# Calcutta 300D



## TimHut (Oct 19, 2012)

So I recently bought a new Calcutta CT300D. Last night I broke it down to see how it differed from my TE Calcuttas. Overall I was pretty impressed with it. The only part I am not excited about is the plastic line guide; I would prefer it was metal like the TE. Otherwise it was easy to break down and I like many of the features. I really do like the drag knob on the outside of the handle and the clicker built into it. It seems build well and I believe it will stand the test of time. Also the handle side sideplate has two bearings in the cast control knob to support the spool. I like this as well. So since I was not able to find this anywhere else I thought I would post the sizes of the bearings that I found so if you are like me then you can upgrade them. The two bearings under the cast control knob are 3x10x4 (BNT-0194) and 5x9x3 (BNT-4194). The Pinion Bearing was 8x12x3.5 (BNT-3927). The other sideplate bearing is 3x10x4 (BNT-0194). The spool also has a bushing behind the pin as the 400TE does. I believe this could be replaced with a bearing for increased function as well. The bushing is 5x11x3.5 (not listed).

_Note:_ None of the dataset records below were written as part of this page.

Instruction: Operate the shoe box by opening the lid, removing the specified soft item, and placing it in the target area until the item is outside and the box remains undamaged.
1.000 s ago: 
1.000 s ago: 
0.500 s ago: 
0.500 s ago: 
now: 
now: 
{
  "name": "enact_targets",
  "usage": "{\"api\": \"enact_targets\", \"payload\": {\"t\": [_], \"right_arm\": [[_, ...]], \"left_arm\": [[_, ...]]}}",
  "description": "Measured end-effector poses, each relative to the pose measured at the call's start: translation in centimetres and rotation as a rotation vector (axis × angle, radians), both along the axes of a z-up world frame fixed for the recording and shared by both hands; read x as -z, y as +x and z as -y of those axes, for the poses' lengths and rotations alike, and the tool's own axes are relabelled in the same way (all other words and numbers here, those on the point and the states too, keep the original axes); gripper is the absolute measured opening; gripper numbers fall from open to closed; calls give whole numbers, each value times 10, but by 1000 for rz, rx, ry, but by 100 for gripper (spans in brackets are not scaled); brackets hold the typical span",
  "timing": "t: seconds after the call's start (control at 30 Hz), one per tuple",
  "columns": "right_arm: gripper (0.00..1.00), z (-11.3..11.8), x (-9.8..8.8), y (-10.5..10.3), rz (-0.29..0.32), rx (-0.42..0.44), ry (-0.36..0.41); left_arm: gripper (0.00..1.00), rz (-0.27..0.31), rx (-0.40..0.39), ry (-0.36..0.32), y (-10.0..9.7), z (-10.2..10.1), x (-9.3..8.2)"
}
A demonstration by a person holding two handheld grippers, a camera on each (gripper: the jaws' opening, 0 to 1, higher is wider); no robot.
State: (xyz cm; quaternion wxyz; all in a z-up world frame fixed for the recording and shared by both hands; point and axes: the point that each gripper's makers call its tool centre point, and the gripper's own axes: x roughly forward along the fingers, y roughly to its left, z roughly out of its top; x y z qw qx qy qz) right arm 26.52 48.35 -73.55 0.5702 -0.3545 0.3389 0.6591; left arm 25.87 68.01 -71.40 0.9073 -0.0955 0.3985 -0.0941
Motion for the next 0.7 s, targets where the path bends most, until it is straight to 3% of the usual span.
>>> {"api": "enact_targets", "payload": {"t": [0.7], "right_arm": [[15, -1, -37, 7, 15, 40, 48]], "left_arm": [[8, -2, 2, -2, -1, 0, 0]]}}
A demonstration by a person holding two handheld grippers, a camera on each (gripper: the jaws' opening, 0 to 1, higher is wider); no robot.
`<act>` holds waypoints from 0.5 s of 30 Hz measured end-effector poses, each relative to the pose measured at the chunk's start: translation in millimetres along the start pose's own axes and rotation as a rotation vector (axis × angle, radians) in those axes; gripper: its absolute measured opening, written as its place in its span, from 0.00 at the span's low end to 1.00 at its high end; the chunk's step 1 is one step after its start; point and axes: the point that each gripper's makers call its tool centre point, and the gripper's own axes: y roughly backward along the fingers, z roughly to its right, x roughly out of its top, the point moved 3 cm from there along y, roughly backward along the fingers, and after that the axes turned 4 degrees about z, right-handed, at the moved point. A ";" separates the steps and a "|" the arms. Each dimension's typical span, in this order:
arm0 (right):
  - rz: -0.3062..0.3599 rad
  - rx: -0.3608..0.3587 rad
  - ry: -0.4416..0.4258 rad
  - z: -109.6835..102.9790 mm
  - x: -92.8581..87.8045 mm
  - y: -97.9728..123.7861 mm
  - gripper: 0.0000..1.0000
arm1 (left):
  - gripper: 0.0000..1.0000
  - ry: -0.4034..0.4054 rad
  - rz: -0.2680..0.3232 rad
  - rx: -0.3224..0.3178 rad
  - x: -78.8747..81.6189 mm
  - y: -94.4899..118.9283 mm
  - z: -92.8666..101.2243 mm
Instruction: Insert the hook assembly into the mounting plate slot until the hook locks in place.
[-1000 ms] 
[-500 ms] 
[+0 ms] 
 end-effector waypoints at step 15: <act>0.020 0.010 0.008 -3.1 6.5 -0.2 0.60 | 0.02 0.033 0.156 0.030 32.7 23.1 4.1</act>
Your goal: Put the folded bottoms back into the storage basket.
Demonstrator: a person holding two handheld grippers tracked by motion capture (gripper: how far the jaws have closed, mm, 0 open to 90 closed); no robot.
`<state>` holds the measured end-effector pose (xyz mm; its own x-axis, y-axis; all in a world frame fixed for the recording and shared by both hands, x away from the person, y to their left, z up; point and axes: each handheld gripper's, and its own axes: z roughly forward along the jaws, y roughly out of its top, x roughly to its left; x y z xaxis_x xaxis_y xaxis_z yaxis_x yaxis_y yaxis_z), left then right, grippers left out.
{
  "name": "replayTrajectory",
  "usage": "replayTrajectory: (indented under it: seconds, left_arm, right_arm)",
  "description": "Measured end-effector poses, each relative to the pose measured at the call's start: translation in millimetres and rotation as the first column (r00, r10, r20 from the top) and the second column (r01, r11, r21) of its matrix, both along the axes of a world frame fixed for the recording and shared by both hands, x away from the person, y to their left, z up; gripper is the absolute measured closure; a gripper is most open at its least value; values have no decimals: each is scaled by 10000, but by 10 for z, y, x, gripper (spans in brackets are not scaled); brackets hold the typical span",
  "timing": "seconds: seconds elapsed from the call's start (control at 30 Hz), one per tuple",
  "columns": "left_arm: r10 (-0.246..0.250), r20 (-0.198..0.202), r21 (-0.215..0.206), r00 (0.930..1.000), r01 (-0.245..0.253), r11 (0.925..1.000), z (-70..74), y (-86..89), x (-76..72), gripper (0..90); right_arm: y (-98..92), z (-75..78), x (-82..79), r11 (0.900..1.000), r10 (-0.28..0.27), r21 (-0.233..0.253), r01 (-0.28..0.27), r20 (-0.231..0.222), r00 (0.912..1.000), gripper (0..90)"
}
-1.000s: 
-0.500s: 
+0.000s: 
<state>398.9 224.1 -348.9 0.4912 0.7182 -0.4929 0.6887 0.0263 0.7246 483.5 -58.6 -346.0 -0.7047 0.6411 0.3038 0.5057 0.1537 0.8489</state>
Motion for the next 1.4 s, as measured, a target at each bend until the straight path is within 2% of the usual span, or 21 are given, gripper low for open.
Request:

OK, now for my questions. BOCA does not have an orange seal in 5x11x3.5 that I can find. All I see is a chrome steel bearing that size. It doesn't list an ABEC rating either. What would be the best option here? If I get all orange seal bearing except the chrome steel spool bearing is it going to slow down the orange seals that I installed? What would you do?

I think I am going to open it back up soon the re measure this bushing because now I am doubting my measurements since it seems like this is an odd size. Has anyone else opened one up and noted the same thing?


----------